If you read it again you will see it is a dichotomy. We are slaves either way but that is spiritual. Regarding human servitude, there are abolutely no biblical promises of freedom. In fact it says if you are a slave, don't worry about it. In the scheme of eternity, being a slave to someone on earth doesn't even register.
For awhile, govt. pretty well operated in those constraints, yet always testing the boundaries. Around 1914, they decided to tax, we the people. Tarifs on "strangers" were out.
"Mat 17:25 He saith, Yes. And when he was come into the house, Jesus prevented him, saying, What thinkest thou, Simon? of whom do the kings of the earth take custom or tribute? of their own children, or of strangers?"
"Mat 17:26 Peter saith unto him, Of strangers. Jesus saith unto him, Then are the children free."
The free people were no longer free. The worthless servant (breaking the contract with restraints of limited govt. and declaring himself king)assured the no longer free people that it was temporary. This brings us to where we are today.
Interesting rant but pretty off the topic of the unscripturality of the statement "endowed by their creator with certain unalienable rights, ie life, liberty and the persuit of happiness".
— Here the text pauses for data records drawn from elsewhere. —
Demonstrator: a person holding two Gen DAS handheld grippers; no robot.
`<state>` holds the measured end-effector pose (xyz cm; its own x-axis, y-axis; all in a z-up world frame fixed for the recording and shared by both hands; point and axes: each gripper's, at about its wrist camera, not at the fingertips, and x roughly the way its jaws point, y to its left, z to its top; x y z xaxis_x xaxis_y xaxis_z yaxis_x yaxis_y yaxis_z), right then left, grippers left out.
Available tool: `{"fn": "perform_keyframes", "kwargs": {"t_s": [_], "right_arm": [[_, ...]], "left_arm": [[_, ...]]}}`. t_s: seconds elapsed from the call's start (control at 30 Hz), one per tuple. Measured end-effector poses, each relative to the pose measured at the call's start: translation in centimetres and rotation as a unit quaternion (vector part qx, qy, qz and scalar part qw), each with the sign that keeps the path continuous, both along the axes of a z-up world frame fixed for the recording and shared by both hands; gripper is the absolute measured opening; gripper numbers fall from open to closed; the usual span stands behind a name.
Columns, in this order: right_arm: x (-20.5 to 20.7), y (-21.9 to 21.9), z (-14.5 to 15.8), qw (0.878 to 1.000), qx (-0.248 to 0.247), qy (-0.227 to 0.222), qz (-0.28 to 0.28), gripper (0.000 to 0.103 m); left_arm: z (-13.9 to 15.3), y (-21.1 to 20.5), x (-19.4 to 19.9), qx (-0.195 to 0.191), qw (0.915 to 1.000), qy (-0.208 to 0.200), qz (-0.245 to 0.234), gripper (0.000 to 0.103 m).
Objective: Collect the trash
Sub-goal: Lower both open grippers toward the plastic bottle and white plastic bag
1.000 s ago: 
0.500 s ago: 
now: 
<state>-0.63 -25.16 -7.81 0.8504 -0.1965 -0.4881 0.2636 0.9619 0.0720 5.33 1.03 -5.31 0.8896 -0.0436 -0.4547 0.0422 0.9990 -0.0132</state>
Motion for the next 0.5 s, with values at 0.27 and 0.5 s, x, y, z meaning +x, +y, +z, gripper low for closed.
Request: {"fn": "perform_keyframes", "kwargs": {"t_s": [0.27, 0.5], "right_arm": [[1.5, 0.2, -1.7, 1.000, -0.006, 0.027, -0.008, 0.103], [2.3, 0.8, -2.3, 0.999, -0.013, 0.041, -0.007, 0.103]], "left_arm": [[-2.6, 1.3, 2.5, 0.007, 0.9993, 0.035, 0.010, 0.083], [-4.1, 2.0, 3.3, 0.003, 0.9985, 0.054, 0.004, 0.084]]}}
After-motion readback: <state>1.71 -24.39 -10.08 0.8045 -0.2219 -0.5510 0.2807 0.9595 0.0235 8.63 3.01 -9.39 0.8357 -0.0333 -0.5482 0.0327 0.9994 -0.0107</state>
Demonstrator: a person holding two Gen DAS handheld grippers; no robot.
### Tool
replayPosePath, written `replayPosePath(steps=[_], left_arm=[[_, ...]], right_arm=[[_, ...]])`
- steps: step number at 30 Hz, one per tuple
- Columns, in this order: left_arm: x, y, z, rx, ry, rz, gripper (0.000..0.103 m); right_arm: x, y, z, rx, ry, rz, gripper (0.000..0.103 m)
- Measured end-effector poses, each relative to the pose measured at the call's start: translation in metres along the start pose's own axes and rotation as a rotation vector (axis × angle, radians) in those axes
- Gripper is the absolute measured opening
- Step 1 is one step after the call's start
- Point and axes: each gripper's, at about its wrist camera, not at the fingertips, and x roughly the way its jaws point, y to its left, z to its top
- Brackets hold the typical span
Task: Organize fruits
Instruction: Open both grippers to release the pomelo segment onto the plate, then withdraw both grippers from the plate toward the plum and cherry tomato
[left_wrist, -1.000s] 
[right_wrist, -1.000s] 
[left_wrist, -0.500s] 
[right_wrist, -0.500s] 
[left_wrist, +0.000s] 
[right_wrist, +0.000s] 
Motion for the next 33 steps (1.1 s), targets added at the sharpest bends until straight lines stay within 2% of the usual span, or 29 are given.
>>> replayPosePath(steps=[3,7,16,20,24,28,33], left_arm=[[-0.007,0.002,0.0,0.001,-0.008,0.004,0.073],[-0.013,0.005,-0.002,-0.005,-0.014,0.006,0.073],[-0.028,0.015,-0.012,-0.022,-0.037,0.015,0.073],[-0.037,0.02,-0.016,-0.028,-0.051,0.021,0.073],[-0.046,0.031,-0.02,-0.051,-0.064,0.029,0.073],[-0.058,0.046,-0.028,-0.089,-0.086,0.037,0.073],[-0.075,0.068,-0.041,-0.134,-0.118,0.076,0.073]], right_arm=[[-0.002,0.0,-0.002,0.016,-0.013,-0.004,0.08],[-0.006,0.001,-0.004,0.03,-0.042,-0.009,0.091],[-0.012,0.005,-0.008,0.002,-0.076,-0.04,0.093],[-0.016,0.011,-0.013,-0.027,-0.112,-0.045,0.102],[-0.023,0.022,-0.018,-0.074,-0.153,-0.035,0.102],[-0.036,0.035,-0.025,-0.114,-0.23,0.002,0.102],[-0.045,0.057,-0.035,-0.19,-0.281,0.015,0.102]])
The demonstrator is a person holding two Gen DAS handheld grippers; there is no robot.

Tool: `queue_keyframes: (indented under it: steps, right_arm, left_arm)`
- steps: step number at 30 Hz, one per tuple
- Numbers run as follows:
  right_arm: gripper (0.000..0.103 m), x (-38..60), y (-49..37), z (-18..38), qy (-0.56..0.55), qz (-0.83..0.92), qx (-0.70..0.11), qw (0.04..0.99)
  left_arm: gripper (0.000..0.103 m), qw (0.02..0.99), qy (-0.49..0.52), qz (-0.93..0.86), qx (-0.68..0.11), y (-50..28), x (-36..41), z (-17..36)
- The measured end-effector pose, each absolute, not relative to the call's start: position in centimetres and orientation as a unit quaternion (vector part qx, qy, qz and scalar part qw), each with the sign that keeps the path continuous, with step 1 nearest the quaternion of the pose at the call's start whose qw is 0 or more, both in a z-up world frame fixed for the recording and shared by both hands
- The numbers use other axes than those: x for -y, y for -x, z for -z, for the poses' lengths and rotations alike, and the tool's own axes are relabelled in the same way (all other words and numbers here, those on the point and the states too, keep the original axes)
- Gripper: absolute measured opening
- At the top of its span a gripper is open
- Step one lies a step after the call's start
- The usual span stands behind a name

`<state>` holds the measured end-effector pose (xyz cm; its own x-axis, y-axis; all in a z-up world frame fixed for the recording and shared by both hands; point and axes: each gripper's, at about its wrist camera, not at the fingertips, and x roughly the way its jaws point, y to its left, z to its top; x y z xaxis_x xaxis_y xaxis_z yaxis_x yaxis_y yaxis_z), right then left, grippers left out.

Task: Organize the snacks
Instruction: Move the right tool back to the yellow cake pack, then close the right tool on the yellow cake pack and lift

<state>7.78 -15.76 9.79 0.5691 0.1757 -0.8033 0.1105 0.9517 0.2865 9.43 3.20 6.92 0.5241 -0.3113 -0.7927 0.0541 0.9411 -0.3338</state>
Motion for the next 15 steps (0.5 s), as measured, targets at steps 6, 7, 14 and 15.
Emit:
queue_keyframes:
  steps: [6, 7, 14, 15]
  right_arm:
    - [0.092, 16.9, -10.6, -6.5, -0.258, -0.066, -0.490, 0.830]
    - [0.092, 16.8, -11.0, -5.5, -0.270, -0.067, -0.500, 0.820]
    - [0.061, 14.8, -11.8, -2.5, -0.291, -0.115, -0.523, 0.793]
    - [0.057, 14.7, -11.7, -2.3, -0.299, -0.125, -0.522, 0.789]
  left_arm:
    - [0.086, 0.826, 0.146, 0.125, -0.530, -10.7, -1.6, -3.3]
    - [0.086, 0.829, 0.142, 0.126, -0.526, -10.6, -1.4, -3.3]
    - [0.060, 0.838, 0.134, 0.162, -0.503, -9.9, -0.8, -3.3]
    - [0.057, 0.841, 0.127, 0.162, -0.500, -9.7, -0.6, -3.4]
No so. The topic is who is caesar. Our govt. have gone out of bounds, we are responsible.
God created our govt., according to this. Man has perverted it. Is that simple enough?
And good luck to them in getting the internet sites to agree to report winnings, seeing as how they're all currently located offshore.
I always interpreted the "render unto Caesar" to mean obey the government's laws as long as they don't conflict with God's law.
As for the slave thing, that's a bit more complicated, but not by much -- after all he did bring the Israelites out of Egypt. The idea was not that God or Jesus or even Paul thought slavery was just fine and dandy, but that the goal of becoming free from slavery (or any OTHER goal) should never supercede the spreading of the gospel.
It's conceivable that Jesus would want Slave X to stay under Master Y instead of starting a slave revolt because he wants slave X to preach the gospel and convert Master Y to Christianity who would then, among other good things, free his slaves voluntarily without bloodshed being necessary, assuming this was possible under the law of the land in question.
God may have other inscrutible reasons for wanting this or that slave or group of slaves to stay enslaved, the point being not that God is pro-slavery but that his mission/role for each individual and each nation comes before any political or social goals an individual or nation might believe in.
I wonder how many times a day two freepers have two different debates AT each other. I thought we were debating whether or not God had given us inalienable right to life liberty and the persuit of happiness.
Quite simple, wrong but simple.
Refute it.
Refute it!? I quote it all the time. It's a beautiful truth about how God is soverign over governments. That's why we are supposed to obey and pray for our governments. A lot of Freepers have a hard time with that and the fact that all governments were Created by Him and For Him. And yes Man screws up everything that he touches but that doesn't remove our responsibility to our God given rulers.
WE are the rulers. Why is that so hard to understand?
It's easy to understand, it's just wrong. Let's talk specifics. If you are right about prostitution being bad, can you go make it illegal? If you are right about socialism being wrong, can you get rid of it? If the majority is wrong about someone being guilty is he going to be found innocent?
What is a ruler? King David and President are rulers. We are not. People have always had imput even over Kings and dictators, but that doesn't mean they are their own rulers.
Let me put it this way. We are ultimately responsible. We are in charge.